Dáil Éireann 29th January 2013


Thank you for the opportunity to speak on this Bill.


I believe that the abolition of the current board structure of the HSE and its replacement with a system of directorates, alongside a provision for the Minister to give policy directions to the HSE is most welcome.


I acknowledge that the Directorate structure is an interim measure pending the dissolution of the HSE, which is something that this Government committed to as part of the move to Universal Health Insurance.


Under the provisions of the new Bill, the Director General will be accountable to the Minister through the Secretary General of the Department of Health and the Minister may issue written directions to the HSE around policy implementation if he or she believes that insufficient regard is being paid to a policy or objective.


It also allows the Minister to give specific priorities to the HSE, which must be taken into account in the service plan. An audit committee will advise the Director General on financial matters and this report must be provided to the Directorate and the Minister.


In many respects, the HSE, established in January 2005, has proved to be a runaway train and this Bill will hopefully provide welcome direction to the Executive in terms of priorities and will also make the HSE more accountable. In too many instances, important decisions are being taken by middle management within the HSE, without proper recognition being given to the long-term impacts on the service.

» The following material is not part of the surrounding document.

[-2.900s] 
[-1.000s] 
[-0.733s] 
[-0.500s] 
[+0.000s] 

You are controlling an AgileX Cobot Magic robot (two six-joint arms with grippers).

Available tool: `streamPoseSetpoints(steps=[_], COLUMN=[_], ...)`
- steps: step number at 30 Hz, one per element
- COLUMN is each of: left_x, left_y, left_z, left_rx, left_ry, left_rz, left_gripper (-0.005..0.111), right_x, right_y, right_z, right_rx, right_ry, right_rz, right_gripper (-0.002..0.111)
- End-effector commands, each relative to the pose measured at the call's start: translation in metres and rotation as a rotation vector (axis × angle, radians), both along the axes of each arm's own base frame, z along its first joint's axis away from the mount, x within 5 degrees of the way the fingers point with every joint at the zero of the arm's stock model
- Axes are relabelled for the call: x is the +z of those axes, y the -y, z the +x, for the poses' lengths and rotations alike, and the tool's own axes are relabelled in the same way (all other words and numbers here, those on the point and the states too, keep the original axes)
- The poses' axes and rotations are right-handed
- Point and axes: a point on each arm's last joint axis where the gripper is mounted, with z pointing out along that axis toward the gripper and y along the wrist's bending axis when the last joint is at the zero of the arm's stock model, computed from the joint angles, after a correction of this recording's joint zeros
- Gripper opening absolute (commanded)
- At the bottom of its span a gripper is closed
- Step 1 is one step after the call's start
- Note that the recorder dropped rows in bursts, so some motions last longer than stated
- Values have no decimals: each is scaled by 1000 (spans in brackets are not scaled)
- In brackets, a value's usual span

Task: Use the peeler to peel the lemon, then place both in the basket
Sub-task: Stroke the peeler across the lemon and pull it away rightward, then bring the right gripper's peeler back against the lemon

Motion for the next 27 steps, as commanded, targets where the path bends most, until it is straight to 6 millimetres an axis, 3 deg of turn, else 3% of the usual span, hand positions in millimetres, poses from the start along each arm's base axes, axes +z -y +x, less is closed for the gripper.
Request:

When the HSE was being established, it was hoped that a centralised service would prove more competent than the individual health boards which it replaced. Two reports in 2003, the Brennan Report and the Prospectus Report, criticised regional decision making and called for the health service to be managed by a single entity. The setting up of the HSE in January 2005 on foot of legislation passed in 2004 reflected the recommendations of that report.


Much criticism had been levelled at the practice of health board meetings which took place around the country, but in fact they did provide an opportunity for public representatives to hold health service personnel to account for decisions. The Regional Health Fora, which replaced the old health boards, were given representative rather than executive functions and became toothless bodies and thus an important element in terms of regional accountability was lost.


The per capita spend of the HSE has been reduced by 11% in the past two years, a hugely significant sum and it is increasingly important that every cent spent in health is spent wisely for the benefit of the patient, be they in hospital or in the community.


A key mistake that was made at the time of the creation of the HSE was the lack of action in terms of amalgamating management positions, which resulted in hugely increased management numbers and a bloated and costly bureaucratic set-up, which hoovers up millions in terms of budgets, without providing real benefits where it is needed most, at the coalface.


Successive Governments have failed to grasp this nettle and until such time as the numbers of administrators in the system are reduced, we will continue to have an overly-bureaucratic system where too much of the salary cost is going to administrators as opposed to doctors, nurses and front-line healthcare staff.


Issues also arose in terms of transparency and politicians of all hues have found it incredibly frustrating to get answers from the HSE. Unlike all other state bodies, the HSE has proved virtually opaque in terms of getting answers on even the most simple questions and I hope that the regime ushered in with this legislation will allow public representatives to have questions on health matters answered in a more timely and constructive fashion.


The issue of the money following the patient is also an important part of Government policy and that change is being prepared for through new governance structures. An important element of these new governance structures is the fact that HSE hospitals will become autonomous providers of care.


I sincerely hope that the regime ushered in through this legislation will result in a more coherent and cohesive health service, where important elements of Government policy get acted upon and where the service plan reflects the priorities of those appointed by the people to steer the country on a particular course.


For example, this Government, in the recent budget, placed great emphasis on ensuring that front line disability services were protected from the harsh cuts that had to be made across a variety of sectors and while this emphasis is laudable, what is key is that it is properly reflected in the HSE service plan and carried through in terms of disability services all across the country.